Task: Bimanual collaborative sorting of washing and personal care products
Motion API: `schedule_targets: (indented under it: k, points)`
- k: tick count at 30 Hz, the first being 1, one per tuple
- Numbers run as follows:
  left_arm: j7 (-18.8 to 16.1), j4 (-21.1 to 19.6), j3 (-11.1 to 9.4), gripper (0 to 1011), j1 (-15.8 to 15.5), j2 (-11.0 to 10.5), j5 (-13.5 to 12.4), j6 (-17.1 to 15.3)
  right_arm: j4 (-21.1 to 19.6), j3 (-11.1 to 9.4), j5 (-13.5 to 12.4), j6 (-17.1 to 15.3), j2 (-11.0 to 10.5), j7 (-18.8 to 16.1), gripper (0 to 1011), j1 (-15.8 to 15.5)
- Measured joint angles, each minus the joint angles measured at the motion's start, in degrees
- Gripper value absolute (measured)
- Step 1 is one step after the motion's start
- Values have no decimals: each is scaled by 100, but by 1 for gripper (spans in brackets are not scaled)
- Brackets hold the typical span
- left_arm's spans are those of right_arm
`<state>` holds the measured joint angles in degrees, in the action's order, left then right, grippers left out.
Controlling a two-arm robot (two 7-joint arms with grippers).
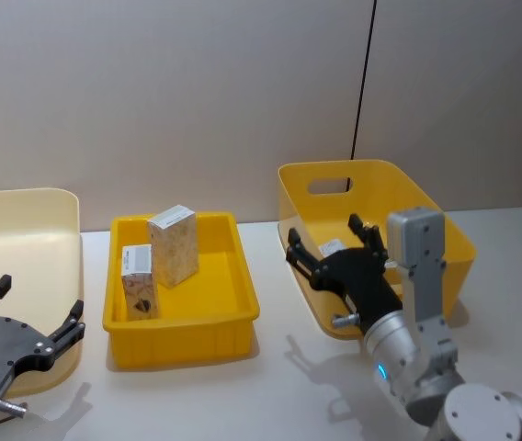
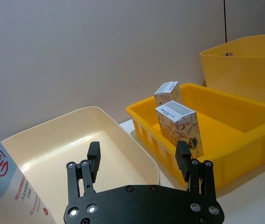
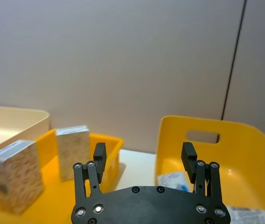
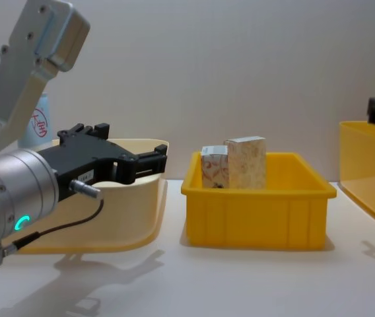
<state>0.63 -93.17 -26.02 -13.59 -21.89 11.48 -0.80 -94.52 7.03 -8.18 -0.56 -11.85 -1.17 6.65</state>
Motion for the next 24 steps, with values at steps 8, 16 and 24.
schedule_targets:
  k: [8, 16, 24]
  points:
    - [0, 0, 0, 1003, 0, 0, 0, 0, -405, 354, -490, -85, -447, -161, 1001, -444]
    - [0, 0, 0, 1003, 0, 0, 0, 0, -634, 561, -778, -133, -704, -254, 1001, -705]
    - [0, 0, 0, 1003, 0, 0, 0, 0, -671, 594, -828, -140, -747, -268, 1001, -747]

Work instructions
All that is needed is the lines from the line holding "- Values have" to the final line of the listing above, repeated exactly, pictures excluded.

Task output
- Values have no decimals: each is scaled by 100, but by 1 for gripper (spans in brackets are not scaled)
- Brackets hold the typical span
- left_arm's spans are those of right_arm
`<state>` holds the measured joint angles in degrees, in the action's order, left then right, grippers left out.
Controlling a two-arm robot (two 7-joint arms with grippers).
<state>0.63 -93.17 -26.02 -13.59 -21.89 11.48 -0.80 -94.52 7.03 -8.18 -0.56 -11.85 -1.17 6.65</state>
Motion for the next 24 steps, with values at steps 8, 16 and 24.
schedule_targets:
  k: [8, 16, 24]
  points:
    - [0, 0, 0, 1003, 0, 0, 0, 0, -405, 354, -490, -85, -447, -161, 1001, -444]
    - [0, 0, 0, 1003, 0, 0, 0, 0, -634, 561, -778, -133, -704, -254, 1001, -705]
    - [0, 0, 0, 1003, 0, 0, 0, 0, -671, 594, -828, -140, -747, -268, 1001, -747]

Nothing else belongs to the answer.